# Athena SQL Model

This example will create an athena table for [Jan 2017 taxi dataset](https://aws.amazon.com/blogs/big-data/build-a-data-lake-foundation-with-aws-glue-and-amazon-s3/).  You can improve performance if you convert into a parquet format.

Configure your notebook role with permissions to [query data from athena](https://aws.amazon.com/blogs/machine-learning/run-sql-queries-from-your-sagemaker-notebooks-using-amazon-athena/) and access the s3 staging bucket.

## Install libraries

Install the [Athena library](https://pypi.org/project/PyAthena/) for python and [tqdm](https://tqdm.github.io/)

In [None]:
import sys
!{sys.executable} -m pip install -U pip
!{sys.executable} -m pip install -U pandas
!{sys.executable} -m pip install -U PyAthena[Pandas]==1.11.2
!{sys.executable} -m pip install -U tqdm
!{sys.executable} -m pip install -U sagemaker

### Restart Kernel

Now that you have upgraded SageMaker you need to restart the kernel by clicking menu: `Kernel -> Restart & Clear Output`.
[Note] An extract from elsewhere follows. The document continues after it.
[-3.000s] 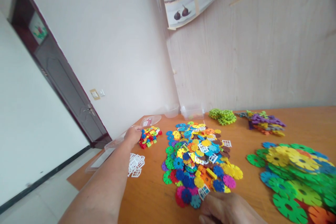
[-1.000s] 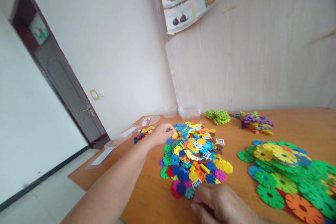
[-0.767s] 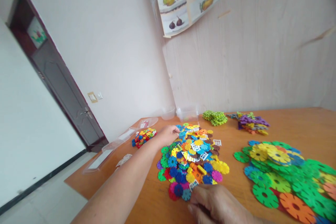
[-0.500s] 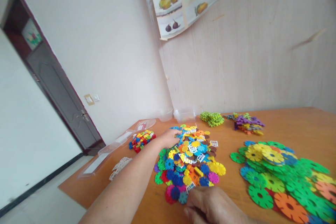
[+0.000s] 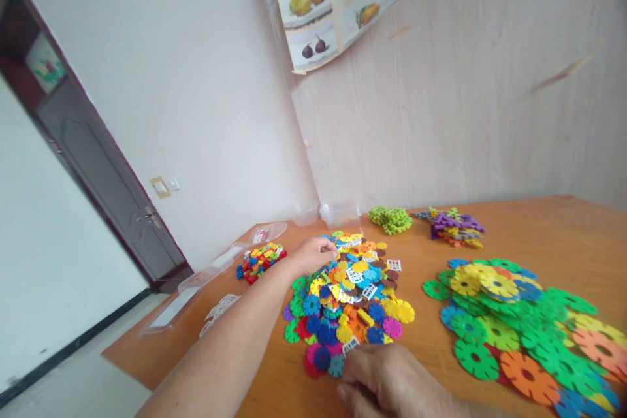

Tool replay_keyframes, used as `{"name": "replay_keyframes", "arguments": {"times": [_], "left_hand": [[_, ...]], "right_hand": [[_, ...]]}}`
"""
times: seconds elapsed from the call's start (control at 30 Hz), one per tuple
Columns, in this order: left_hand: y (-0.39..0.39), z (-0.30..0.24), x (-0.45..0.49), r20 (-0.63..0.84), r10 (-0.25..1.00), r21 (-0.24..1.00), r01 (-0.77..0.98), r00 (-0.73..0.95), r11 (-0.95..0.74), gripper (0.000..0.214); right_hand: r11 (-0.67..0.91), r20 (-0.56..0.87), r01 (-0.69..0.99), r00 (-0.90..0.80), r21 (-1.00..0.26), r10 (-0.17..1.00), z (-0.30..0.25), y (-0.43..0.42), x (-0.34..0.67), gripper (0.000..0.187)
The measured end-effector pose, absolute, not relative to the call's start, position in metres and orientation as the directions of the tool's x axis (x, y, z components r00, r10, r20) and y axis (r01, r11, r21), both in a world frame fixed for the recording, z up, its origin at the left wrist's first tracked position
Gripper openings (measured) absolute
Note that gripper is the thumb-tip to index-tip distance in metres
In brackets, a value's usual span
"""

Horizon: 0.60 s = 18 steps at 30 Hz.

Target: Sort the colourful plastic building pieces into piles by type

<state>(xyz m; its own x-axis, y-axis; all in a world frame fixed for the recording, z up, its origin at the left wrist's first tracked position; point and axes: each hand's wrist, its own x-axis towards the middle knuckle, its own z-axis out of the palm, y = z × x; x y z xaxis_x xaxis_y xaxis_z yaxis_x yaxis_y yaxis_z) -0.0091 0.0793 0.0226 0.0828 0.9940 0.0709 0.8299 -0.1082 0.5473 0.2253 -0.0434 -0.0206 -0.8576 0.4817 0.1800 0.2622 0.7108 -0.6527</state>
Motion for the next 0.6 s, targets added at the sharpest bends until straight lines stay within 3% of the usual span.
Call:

Once restarted, run the next cell to check you have version starting with `2.x`

In [None]:
import sys
!{sys.executable} -m pip show sagemaker

## Import Data

Create an anthena database and external table for the imported nyc bit dataset.

In [None]:
import boto3
import sagemaker

# Initialize the boto session in us-east-1 region
boto_session = boto3.session.Session(region_name='us-east-1')
region = boto_session.region_name
bucket = sagemaker.session.Session(boto_session).default_bucket()

# Get the athena staging dir andtable
s3_staging_dir = 's3://{}/athena'.format(bucket)
db_name = 'nyc_taxi'
table_name = '{}.taxi_csv'.format(db_name)
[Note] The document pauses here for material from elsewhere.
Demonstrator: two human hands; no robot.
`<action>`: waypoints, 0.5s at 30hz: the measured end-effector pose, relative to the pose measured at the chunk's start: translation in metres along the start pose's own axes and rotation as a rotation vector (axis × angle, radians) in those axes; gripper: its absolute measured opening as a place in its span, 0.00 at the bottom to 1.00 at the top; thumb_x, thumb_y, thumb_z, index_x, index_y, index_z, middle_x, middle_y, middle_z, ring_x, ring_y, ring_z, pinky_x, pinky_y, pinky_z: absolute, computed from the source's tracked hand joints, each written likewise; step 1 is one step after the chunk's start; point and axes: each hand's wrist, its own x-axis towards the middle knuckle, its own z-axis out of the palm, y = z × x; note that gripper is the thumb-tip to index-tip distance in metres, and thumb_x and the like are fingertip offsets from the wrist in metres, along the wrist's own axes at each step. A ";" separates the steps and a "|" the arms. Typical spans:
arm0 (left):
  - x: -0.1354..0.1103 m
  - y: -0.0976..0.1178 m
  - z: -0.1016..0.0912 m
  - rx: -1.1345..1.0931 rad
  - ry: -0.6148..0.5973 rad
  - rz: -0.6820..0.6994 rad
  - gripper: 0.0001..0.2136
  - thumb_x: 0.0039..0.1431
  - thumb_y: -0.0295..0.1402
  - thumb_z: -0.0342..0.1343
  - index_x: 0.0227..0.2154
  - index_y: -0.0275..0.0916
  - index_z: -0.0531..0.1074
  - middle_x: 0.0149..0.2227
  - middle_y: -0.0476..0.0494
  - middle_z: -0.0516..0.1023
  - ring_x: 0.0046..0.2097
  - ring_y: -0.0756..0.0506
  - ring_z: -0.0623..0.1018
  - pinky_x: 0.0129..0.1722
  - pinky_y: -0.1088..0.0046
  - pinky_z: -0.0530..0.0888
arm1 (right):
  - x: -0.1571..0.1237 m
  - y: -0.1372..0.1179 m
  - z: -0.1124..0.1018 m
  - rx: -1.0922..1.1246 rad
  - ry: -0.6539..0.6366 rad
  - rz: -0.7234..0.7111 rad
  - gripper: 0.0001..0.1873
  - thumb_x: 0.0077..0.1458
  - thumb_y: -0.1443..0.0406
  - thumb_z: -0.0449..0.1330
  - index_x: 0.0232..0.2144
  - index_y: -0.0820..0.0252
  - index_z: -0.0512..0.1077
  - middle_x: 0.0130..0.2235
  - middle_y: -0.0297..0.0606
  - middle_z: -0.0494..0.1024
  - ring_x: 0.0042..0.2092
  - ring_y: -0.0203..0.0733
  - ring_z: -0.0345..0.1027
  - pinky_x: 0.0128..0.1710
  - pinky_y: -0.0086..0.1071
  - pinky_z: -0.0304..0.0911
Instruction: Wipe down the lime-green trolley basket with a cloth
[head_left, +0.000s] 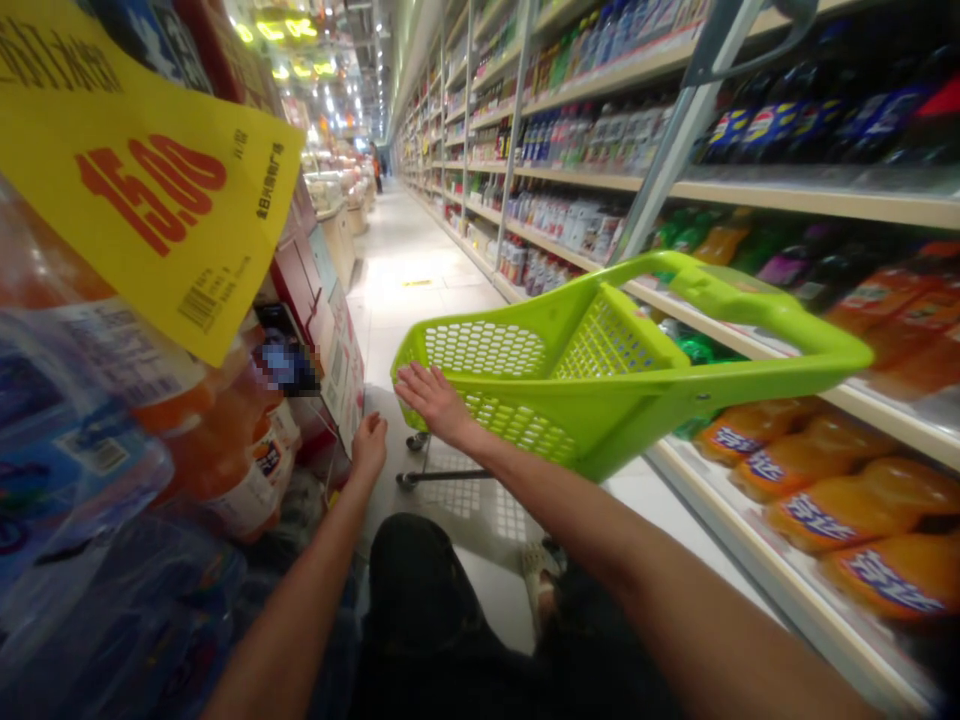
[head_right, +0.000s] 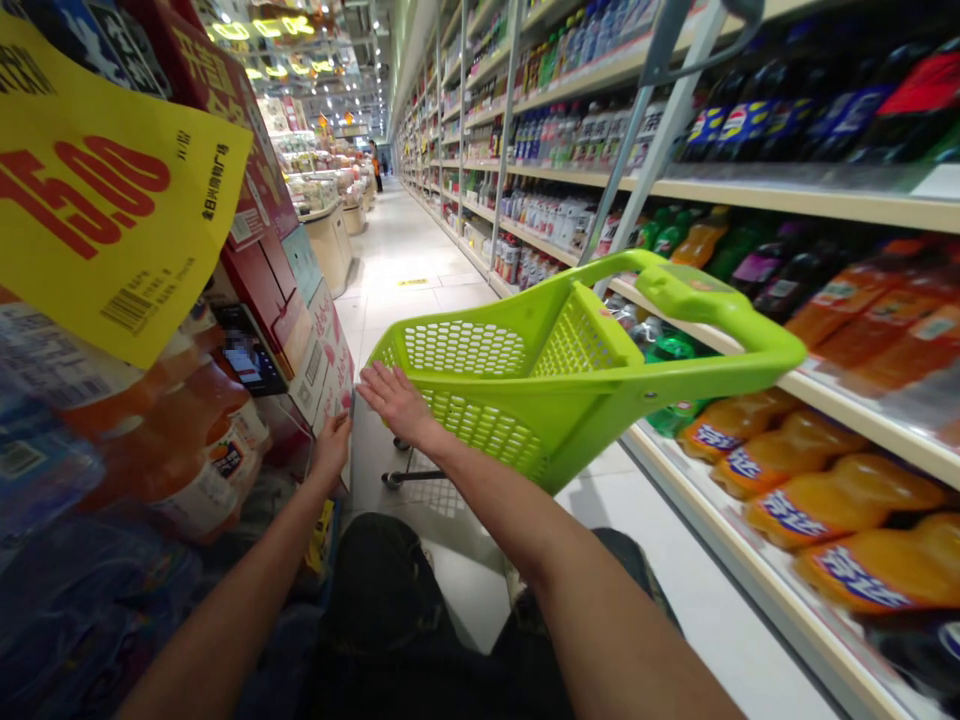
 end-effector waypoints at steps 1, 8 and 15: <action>0.003 -0.003 -0.002 0.064 0.004 0.030 0.15 0.54 0.34 0.49 0.44 0.34 0.68 0.47 0.37 0.74 0.49 0.44 0.73 0.49 0.66 0.66 | 0.006 0.002 0.006 -0.020 -0.019 -0.042 0.18 0.59 0.72 0.47 0.51 0.62 0.65 0.57 0.46 0.64 0.62 0.46 0.47 0.59 0.50 0.47; -0.005 -0.016 0.003 0.315 -0.106 0.094 0.15 0.54 0.30 0.51 0.45 0.34 0.69 0.48 0.37 0.74 0.49 0.44 0.73 0.51 0.67 0.67 | -0.021 0.004 0.060 -0.098 -0.207 -0.097 0.15 0.58 0.70 0.50 0.47 0.66 0.69 0.54 0.49 0.67 0.59 0.48 0.56 0.56 0.49 0.56; -0.007 -0.030 0.006 0.572 -0.118 0.180 0.18 0.54 0.29 0.50 0.48 0.32 0.66 0.50 0.35 0.72 0.53 0.43 0.70 0.53 0.65 0.65 | -0.045 0.000 0.059 -0.057 -0.175 -0.037 0.15 0.59 0.70 0.49 0.47 0.62 0.69 0.53 0.46 0.69 0.58 0.46 0.57 0.54 0.45 0.59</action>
print('s3 staging dir: {}'.format(s3_staging_dir))
print('athena table: {}'.format(table_name))

Make the bucket if it doesn't exist

In [None]:
!aws s3 mb s3://$bucket --region $region

Query the nyc taxi dataset using [PandasCursor](https://pypi.org/project/PyAthena/#pandascursor) for improved performance

In [None]:
from pyathena import connect
from pyathena.pandas_cursor import PandasCursor
import pandas as pd

cursor = connect(s3_staging_dir=s3_staging_dir,
                 region_name=region,
                 cursor_class=PandasCursor).cursor()

In [None]:
sql_ddl_create_table = 'CREATE DATABASE IF NOT EXISTS {};'.format(db_name)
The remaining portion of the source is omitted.